やがてゆっくりと再起動を始めた皓一は、笑顔を顔に張りつかせたままパニックに陥っていた。

(男を、好きに?! 健斗君が?! 誰がどう見ても究極のリア充ストレート、女の子からのデートのお誘いに毎週末忙しい、といった感じの健ちゃんが?! いやいやいやいやいやいや、ナイだろ、ナイナイナイナイナイナイ! ハッ、待てよ?! もしかして健斗君は、俺がゲイだと勘付いて、確証を得るために自分はゲイだと嘘をついて、俺をカムアウトへと誘導しようとしているんじゃ?! え、どうして、なんで?! もしかして、脅迫するため?! いや待て、健斗君はそんなコじゃないぞ! そうだ、健斗君がここにバイトに来てもう2年くらい、俺はずっと関わってきたが、健斗君は優しいコだ! ハッ! しっかりしろ、俺! もし健斗君が真剣な気持ちで俺にその悩みを相談しているのなら、フリーズはまずい! 傷つけてしまうじゃないか!!)

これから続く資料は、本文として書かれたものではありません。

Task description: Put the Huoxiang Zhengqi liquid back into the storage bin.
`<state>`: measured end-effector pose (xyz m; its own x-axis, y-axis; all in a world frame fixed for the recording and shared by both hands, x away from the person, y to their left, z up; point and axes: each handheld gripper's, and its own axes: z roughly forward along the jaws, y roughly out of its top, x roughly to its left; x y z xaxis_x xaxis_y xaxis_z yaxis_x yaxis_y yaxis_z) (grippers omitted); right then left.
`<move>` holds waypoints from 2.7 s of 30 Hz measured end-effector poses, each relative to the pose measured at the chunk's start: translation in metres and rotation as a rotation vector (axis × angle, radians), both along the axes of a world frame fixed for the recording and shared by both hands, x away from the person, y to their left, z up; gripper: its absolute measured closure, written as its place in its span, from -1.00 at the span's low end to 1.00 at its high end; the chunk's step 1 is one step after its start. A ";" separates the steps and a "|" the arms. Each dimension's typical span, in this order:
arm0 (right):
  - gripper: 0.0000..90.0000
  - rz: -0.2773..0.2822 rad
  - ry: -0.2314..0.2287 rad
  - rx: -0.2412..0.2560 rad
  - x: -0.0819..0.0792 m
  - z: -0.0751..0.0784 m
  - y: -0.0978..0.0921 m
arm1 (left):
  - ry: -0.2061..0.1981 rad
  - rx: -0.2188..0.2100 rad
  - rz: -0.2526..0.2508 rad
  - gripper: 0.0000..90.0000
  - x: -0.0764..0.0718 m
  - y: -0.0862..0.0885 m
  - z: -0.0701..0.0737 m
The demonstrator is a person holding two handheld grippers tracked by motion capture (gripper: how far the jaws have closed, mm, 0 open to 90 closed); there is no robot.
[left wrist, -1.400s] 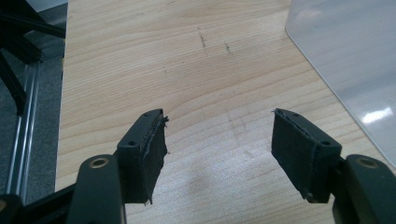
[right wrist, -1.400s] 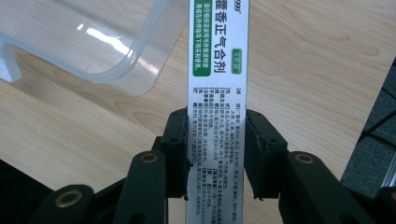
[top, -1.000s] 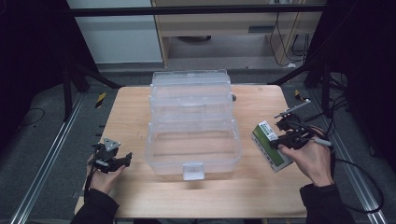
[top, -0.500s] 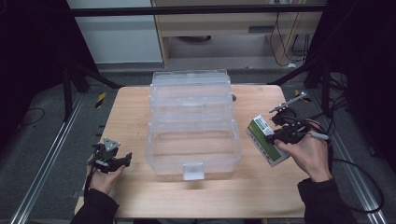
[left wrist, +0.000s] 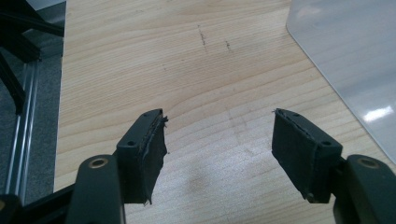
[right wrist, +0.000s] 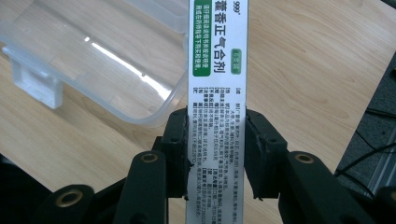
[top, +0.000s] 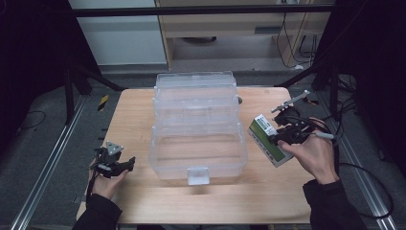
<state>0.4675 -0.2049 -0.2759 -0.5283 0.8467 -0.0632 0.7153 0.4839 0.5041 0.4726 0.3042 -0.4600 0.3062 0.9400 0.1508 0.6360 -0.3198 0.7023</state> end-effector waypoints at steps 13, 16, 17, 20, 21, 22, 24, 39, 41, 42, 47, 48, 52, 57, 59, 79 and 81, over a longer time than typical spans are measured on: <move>0.43 0.073 -0.010 0.000 0.005 0.008 0.018 | 0.002 0.000 0.000 -0.25 0.000 0.000 0.000; 0.43 0.090 -0.011 0.005 0.006 0.009 0.022 | 0.004 -0.001 -0.001 -0.24 0.000 0.000 -0.001; 0.43 0.097 -0.011 0.002 0.007 0.010 0.024 | 0.004 0.000 -0.001 -0.25 0.000 0.000 -0.001; 0.43 0.123 -0.017 -0.009 0.008 0.010 0.030 | 0.005 0.000 -0.001 -0.25 0.000 0.000 -0.001; 0.43 0.129 -0.017 -0.007 0.009 0.011 0.031 | 0.005 0.000 -0.001 -0.25 0.000 0.001 -0.001; 0.43 0.136 -0.019 -0.010 0.010 0.011 0.033 | 0.004 -0.001 0.000 -0.25 0.000 0.001 -0.001; 0.43 0.156 -0.017 -0.005 0.012 0.012 0.036 | 0.005 -0.001 0.000 -0.25 0.000 0.001 -0.001; 0.43 0.295 -0.002 -0.003 0.021 0.014 0.055 | 0.005 -0.004 0.003 -0.25 0.001 0.002 -0.001; 0.43 0.303 -0.004 -0.006 0.022 0.015 0.057 | 0.005 -0.004 0.002 -0.25 0.001 0.002 -0.001; 0.43 0.307 -0.002 -0.008 0.023 0.015 0.058 | 0.006 -0.004 0.002 -0.25 0.001 0.002 -0.001; 0.43 0.345 0.003 -0.010 0.028 0.014 0.062 | 0.007 -0.003 0.004 -0.25 0.001 0.003 -0.001; 0.43 0.357 0.006 -0.009 0.029 0.014 0.063 | 0.007 -0.003 0.004 -0.25 0.001 0.003 -0.002; 0.43 0.403 0.008 0.001 0.032 0.014 0.067 | 0.009 -0.003 0.005 -0.25 0.001 0.003 -0.002; 0.43 0.456 0.012 -0.010 0.037 0.014 0.072 | 0.012 0.000 0.004 -0.25 0.002 0.003 -0.003; 0.43 0.476 0.016 -0.014 0.040 0.014 0.074 | 0.013 -0.001 0.005 -0.25 0.002 0.004 -0.003; 0.43 0.655 0.045 -0.003 0.062 0.008 0.088 | 0.020 0.002 0.006 -0.25 0.002 0.005 -0.005; 0.43 0.673 0.050 0.000 0.064 0.007 0.090 | 0.021 0.002 0.006 -0.25 0.002 0.005 -0.005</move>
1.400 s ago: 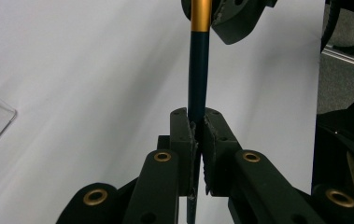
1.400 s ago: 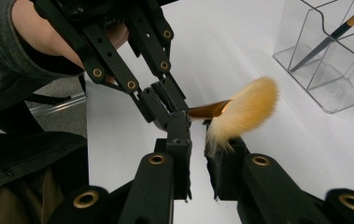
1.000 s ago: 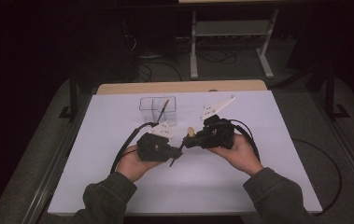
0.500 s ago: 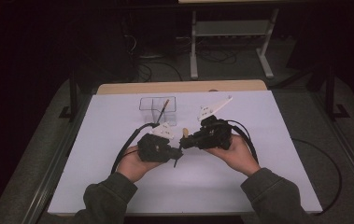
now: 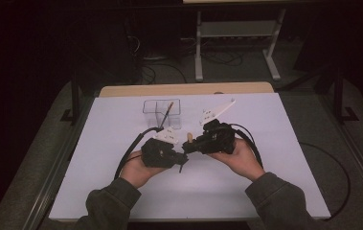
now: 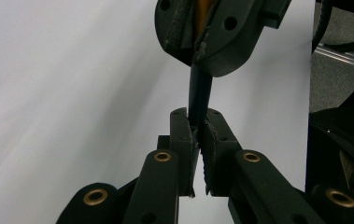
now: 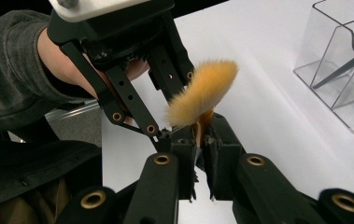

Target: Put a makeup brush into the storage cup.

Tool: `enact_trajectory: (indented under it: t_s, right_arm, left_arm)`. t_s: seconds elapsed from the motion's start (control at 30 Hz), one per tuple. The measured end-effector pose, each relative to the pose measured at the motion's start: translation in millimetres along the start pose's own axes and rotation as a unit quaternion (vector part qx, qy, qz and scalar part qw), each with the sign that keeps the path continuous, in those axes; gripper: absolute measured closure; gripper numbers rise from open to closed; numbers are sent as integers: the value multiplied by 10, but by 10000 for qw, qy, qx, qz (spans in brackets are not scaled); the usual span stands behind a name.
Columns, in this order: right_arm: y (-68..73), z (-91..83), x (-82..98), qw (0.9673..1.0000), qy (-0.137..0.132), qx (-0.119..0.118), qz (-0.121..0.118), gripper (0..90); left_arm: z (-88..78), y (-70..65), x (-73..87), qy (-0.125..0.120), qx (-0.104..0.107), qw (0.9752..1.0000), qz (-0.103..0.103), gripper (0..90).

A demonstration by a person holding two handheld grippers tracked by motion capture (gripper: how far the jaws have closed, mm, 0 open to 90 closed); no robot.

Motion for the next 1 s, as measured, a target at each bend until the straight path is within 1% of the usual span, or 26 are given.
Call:
enact_trajectory:
  t_s: [0.1, 0.13, 0.17, 0.2, 0.3, 0.33, 0.43, 0.47, 0.5, 0.57, 0.63, 0.73, 0.77, 0.9, 0.97, 1.0]
  right_arm:
    - [6, 1, -5, 10000, 39, -4, -57, 830]
    - [3, 0, -5, 9999, 66, 3, -77, 830]
    - [3, -1, -6, 9999, 100, 18, -104, 830]
    - [6, 1, -5, 9999, 126, 32, -102, 830]
    - [-14, -7, 1, 9996, 215, 108, -148, 830]
    - [-20, -13, 4, 9996, 232, 107, -119, 830]
    - [-47, -27, 18, 9994, 302, 161, -95, 831]
    - [-53, -30, 24, 9994, 321, 146, -71, 831]
    - [-66, -34, 30, 9991, 369, 199, -86, 831]
    - [-85, -39, 40, 9989, 403, 235, -54, 831]
    - [-108, -50, 44, 9985, 457, 295, -32, 831]
    - [-144, -58, 42, 9984, 453, 331, -17, 831]
    - [-148, -63, 38, 9983, 482, 333, -7, 831]
    - [-170, -75, 22, 9977, 547, 389, -56, 831]
    - [-190, -79, 16, 9971, 595, 440, -176, 831]
    - [-184, -86, 12, 9969, 634, 452, -140, 831]
  left_arm:
    - [-2, -2, 4, -3, 13, 10000, 24, 824]
    - [-3, -3, 8, -12, 24, 10000, 25, 813]
    - [-5, 1, 13, -25, 56, 10000, 31, 774]
    - [-6, 1, 21, -28, 81, 10000, -1, 761]
    - [-20, 12, 45, -51, 68, 10000, -15, 734]
    - [-27, 18, 51, -63, 38, 10000, 22, 728]
    - [-52, 16, 77, -87, 3, 10000, 17, 713]
    - [-61, 20, 89, -76, -14, 10000, 30, 706]
    - [-68, 24, 99, -87, -23, 10000, 31, 703]
    - [-86, 37, 125, -100, -53, 9999, 1, 688]
    - [-103, 55, 154, -123, -63, 9999, -71, 681]
    - [-118, 60, 184, -162, -81, 9998, -101, 674]
    - [-127, 64, 194, -143, -90, 9998, -72, 670]
    - [-144, 67, 234, -173, -119, 9997, -79, 662]
    - [-157, 67, 255, -185, -138, 9997, -83, 656]
    - [-164, 64, 267, -191, -155, 9996, -104, 652]
Point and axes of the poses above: each handheld gripper's, and its own axes: z roughly forward along the jaws, x roughly out of its underside, y roughly to its left, the point moved 2 cm from there along z, roughly forward along the jaws
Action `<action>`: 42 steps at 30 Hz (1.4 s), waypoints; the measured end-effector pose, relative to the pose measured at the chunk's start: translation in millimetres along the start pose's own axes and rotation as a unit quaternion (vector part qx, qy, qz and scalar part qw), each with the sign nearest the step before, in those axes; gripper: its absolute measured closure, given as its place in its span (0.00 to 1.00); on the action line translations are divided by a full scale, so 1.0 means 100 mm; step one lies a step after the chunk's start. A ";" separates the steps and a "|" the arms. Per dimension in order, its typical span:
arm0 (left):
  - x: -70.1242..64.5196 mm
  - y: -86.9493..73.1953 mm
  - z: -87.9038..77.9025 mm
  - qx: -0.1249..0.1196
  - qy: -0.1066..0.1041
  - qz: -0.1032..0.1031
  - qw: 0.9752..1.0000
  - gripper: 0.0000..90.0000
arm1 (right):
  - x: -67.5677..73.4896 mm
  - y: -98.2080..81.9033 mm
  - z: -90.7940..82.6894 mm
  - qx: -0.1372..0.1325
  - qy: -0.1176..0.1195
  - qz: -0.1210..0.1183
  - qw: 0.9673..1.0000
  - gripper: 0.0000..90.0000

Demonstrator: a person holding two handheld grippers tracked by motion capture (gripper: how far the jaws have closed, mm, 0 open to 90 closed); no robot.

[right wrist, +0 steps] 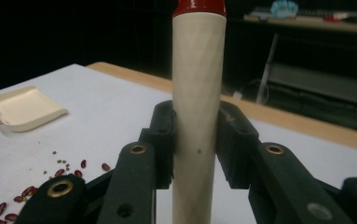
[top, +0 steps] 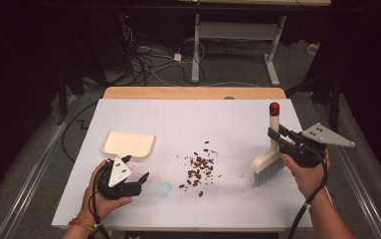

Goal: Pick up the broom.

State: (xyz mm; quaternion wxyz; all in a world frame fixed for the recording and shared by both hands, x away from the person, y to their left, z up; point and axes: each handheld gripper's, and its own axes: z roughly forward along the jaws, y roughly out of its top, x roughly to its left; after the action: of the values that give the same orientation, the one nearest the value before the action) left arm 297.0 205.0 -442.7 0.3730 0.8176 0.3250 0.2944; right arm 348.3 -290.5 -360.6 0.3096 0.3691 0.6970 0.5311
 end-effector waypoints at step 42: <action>-1.31 1.48 0.84 -0.072 -0.211 0.063 0.973 0.62 | 1.22 0.06 0.00 -0.065 0.033 -0.069 0.995 0.78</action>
State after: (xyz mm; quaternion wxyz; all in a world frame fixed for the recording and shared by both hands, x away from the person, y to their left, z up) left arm 323.9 -4.0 -401.5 0.4719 0.8510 0.1647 0.1614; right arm 283.7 -186.7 -359.5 0.3459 0.2817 0.6943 0.5647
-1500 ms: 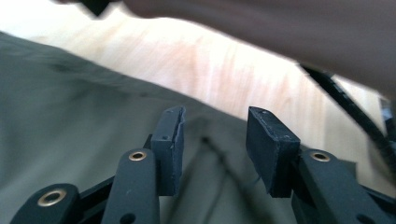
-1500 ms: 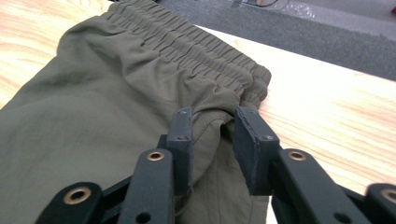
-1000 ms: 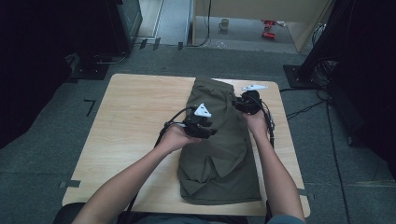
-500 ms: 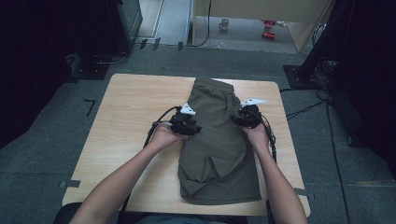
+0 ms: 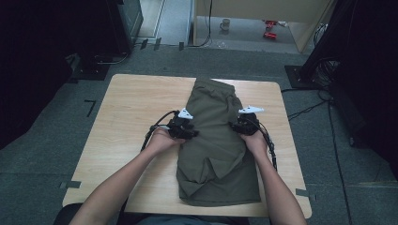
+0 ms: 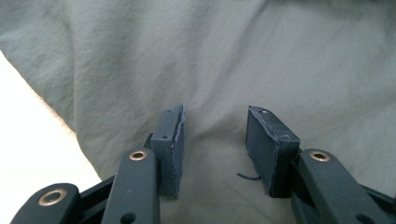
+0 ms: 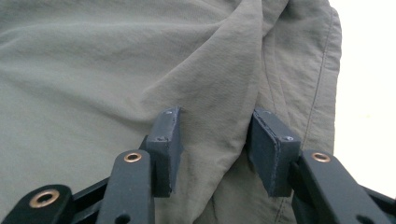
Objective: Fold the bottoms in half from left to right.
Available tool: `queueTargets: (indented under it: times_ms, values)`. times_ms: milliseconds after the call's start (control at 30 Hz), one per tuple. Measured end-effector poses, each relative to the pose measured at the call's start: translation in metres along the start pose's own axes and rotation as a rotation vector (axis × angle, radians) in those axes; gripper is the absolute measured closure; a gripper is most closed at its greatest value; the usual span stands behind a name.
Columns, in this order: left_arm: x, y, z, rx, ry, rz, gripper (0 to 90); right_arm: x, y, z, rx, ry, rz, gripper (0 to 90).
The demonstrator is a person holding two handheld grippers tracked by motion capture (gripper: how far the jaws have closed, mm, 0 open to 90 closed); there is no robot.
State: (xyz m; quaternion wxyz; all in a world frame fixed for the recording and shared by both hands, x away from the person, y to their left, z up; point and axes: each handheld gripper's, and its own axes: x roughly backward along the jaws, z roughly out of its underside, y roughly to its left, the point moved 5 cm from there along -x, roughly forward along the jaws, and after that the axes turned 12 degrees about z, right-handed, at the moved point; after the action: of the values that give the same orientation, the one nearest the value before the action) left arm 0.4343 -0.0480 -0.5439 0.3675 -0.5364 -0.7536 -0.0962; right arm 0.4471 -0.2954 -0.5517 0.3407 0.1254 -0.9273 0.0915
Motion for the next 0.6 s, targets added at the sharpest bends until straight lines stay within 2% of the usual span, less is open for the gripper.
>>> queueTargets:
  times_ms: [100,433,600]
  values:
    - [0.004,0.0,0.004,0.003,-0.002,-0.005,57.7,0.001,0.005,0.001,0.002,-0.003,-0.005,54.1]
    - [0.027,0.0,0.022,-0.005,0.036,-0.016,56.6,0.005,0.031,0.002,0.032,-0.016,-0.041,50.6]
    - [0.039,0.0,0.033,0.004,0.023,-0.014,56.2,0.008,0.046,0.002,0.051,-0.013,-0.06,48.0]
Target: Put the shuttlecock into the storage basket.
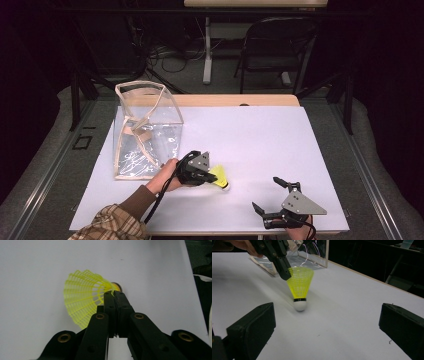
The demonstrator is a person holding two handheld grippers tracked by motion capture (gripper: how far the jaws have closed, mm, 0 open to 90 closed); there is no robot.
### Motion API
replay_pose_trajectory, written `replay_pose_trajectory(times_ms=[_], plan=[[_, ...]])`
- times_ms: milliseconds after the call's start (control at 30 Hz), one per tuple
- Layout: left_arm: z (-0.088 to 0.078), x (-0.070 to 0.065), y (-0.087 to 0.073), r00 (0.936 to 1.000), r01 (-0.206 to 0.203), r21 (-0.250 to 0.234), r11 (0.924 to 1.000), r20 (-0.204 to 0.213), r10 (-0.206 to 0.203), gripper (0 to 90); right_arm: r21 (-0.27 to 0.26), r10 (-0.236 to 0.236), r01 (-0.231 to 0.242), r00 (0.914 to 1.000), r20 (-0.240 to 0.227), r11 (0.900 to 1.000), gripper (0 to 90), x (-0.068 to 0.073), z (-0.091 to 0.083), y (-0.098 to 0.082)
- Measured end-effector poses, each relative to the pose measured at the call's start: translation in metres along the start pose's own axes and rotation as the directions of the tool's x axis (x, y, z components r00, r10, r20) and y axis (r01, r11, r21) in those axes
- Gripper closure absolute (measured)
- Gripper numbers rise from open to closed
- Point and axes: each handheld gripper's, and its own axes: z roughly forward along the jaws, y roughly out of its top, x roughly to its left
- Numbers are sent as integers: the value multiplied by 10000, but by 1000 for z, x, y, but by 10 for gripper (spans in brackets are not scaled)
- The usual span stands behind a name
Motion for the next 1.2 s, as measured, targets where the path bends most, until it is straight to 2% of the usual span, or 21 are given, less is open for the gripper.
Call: replay_pose_trajectory(times_ms=[133, 467, 900, 1200], plan=[[-2, -5, 5, 9997, -242, 6, 9997, 20, 242, 897, -11, 6, -6, 10000, 15, 10000, 4, 0, -1, 0], [-8, -13, 11, 9990, -373, -413, 9984, -253, 363, 897, 10, 17, -17, 10000, 35, 10000, 4, -1, -1, -1], [-11, -18, 17, 9974, -327, -788, 9964, -665, 275, 898, 31, 42, -43, 9999, 108, 10000, 4, -1, -1, -1], [-16, -19, 19, 9941, -234, -950, 9952, -1075, 131, 899, 42, 35, -36, 9999, 141, 10000, 4, 0, 0, 0]])
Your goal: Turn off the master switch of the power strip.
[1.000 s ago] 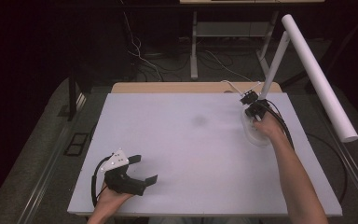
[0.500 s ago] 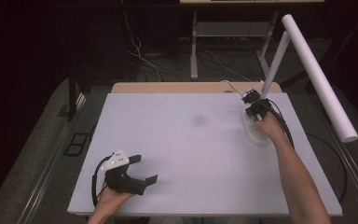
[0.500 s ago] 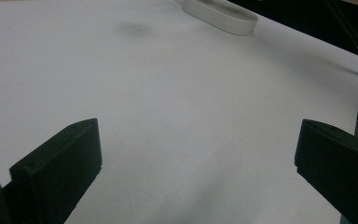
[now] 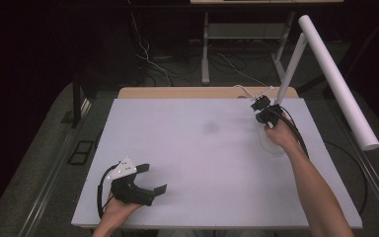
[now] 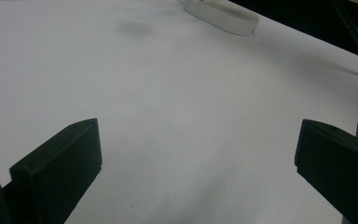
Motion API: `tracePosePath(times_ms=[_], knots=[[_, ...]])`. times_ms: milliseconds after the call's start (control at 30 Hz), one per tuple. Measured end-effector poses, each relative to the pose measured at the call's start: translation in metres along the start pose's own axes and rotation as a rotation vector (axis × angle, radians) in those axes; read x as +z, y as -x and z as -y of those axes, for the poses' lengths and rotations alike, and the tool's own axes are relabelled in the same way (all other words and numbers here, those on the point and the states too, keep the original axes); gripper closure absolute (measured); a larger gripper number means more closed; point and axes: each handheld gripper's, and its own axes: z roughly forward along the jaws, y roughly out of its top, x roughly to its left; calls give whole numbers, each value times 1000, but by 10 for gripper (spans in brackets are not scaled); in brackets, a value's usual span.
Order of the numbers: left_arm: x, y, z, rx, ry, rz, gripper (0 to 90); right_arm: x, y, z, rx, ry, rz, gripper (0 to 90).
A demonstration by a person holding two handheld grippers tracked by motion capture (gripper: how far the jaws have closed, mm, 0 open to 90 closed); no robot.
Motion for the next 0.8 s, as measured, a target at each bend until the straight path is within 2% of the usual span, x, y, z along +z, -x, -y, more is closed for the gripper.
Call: tracePosePath(times_ms=[367, 800], knots=[[0, 1, 0, -1, 1, -2, 0, -21, -4, -1, -5, 45, -27, 893], [1, 1, -1, 5, 1, 0, 0, -48, -19, -2, -5, 94, -72, 864]])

皓一の脳内は以上のことを超高速で処理した。その間2~3秒。健斗は思いつめた表情で皓一の反応を窺っている。皓一は心臓をバクバクさせながら、健斗を傷つけないよう慎重に言葉を選んで話し始めた。

「うん……そうか、男を、好きに。うん、そうだな、きっとそういうこともあるよな。いいんだぞ、同性を好きになってもこの世界は終わらない。男でも女でも蝶々でも鉄道でも、好きなものを好きになればいいんだ、うん、心はどこまでも自由だからな! まあ落ち着け!」

「俺、落ち着いてます」

「そそそそ、そうか。ごめん、落ち着いてないの、俺の方だな。悪い。健斗君は前に、彼女がいるって言ってたから、ちょっと驚いて。ごめんな。いや、いいんだよ、おまえが男を好きになっても、俺は否定したりしない」

「……皓一さんは、俺を軽蔑したり、しませんよね?」

「するわけないだろ! だって俺は……」

「“だって、俺は”?」

「あっいや、俺はあれだ、そういう偏見、元々無いんだ。それに、不謹慎に面白がったりもしないから、安心しろ、な」

そのとき、館内に閉店を報せる音楽が流れ出し、皓一は慌てて席を立った。

「悪い、健斗君、話はまた今度聞く。閉店作業だ、行こう」

「皓一さん、今夜このあと、飲みに行きませんか。都合が悪くなければ……」

思いつめた表情の健斗を断わることなどできず、皓一は「おう、いいぞ」と快諾した。